Das Londoner Grant Museum of Zoology zeigte 2012 die erste Ausstellung mit Kunst von Tieren, vor allem von Elefanten und Menschenaffen. Der Schimpanse Congo – offensichtlich ein Avantgardist, der seiner Zeit voraus war – malte bereits in den fünfziger Jahren vor den Live-Kameras der BBC. Congo hatte oft gleich mehrere Leinwände vor sich und wurde böse, wenn ihm ein Pfleger ein Bild wegnahm, bevor es fertig war.

"Fountain" von Duchamps© Getty Images
Wissenswertes: Die Installation "Fountain" von Duchamps

Kunst ist ein Versuch, die Welt zu zeigen und zu begreifen. Am Anfang genügten Höhlenmalereien, später waren Schlachtengemälde gefragt. Je komplexer die Gesellschaft wurde, je weiter Technik und Möglichkeiten voranschritten, umso abstrakter und artifizieller wurde die Kunst. Sogenannte Readymades (Kunstwerke, die aus vorgefundenen Alltagsgegenständen oder Abfällen hergestellt werden) wie das berühmte Urinal von Duchamp reflektieren die Industrialisierung. Konzeptkunst stellt die Idee über die Ausführung. Aber immer geht es um eine radikale Auseinandersetzung mit der Gegenwart.

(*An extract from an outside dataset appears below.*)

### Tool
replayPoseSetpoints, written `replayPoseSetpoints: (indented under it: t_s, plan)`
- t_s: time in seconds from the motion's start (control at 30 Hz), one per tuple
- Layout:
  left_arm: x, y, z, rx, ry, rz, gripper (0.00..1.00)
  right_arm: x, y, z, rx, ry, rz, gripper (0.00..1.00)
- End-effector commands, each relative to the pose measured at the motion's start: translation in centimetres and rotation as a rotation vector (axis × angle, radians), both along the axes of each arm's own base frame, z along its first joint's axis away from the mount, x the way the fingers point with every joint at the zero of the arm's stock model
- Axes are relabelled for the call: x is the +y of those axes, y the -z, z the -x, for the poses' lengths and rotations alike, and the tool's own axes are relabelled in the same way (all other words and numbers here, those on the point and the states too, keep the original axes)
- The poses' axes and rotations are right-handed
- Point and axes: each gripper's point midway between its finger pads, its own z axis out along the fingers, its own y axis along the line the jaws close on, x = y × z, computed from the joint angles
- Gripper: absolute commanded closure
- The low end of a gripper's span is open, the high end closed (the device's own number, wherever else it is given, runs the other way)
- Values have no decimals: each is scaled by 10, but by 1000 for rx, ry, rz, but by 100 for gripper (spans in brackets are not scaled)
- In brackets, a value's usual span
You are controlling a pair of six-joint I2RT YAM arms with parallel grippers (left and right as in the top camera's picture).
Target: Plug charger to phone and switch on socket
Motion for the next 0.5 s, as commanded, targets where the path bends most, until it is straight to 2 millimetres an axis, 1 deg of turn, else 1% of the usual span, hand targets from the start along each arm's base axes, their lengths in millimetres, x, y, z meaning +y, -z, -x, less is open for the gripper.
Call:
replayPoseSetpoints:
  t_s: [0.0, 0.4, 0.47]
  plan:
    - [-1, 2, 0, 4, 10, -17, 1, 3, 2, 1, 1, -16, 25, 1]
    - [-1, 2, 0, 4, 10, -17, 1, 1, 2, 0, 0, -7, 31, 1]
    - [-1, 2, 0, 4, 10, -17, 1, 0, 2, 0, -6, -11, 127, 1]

11 WAS MACHT EIGENTLICH EIN KURATOR?

Das Wort kommt vom lateinischen „curare“ und bedeutet pflegen oder sich sorgen. Ein Kurator kümmert sich also um Ausstellungen. Das reicht von organisatorischen Aufgaben bis zur Auswahl der einzelnen Exponate. Guter Geschmack, Wissen und ein Gespür für Trends sind essenziell. Ein Kurator ist ein DJ für Kunst, die Ausstellung ist sein Mix. Der Berliner Klaus Biesenbach hat es so bis zum „Chief Curator at Large“ am New Yorker MoMA gebracht.

12 DARF MAN ÜBER KUNST LACHEN?

Schlimm, wenn es nicht so wäre. Als Martin Kippenberger 1980 einmal übel verprügelt wurde, überschrieb er ein Foto, das ihn mit Verband und bös verquollenem Gesicht zeigt, mit dem Titel: „Dialog mit der Jugend“. Banksy ist eigentlich fast immer lustig. Unter dem Motto „Sirens of the Lambs“ schickte der Street-Art-Künstler einen Viehtransporter durch den New Yorker Meatpacking District. Aus dem Transporter muhte und blökte es gewaltig, doch heraus schauten keine traurigen Schweine, sondern niedliche Plüschtiere.

13 WELCHE ROLLE SPIELEN FRAUEN IN DER KUNST?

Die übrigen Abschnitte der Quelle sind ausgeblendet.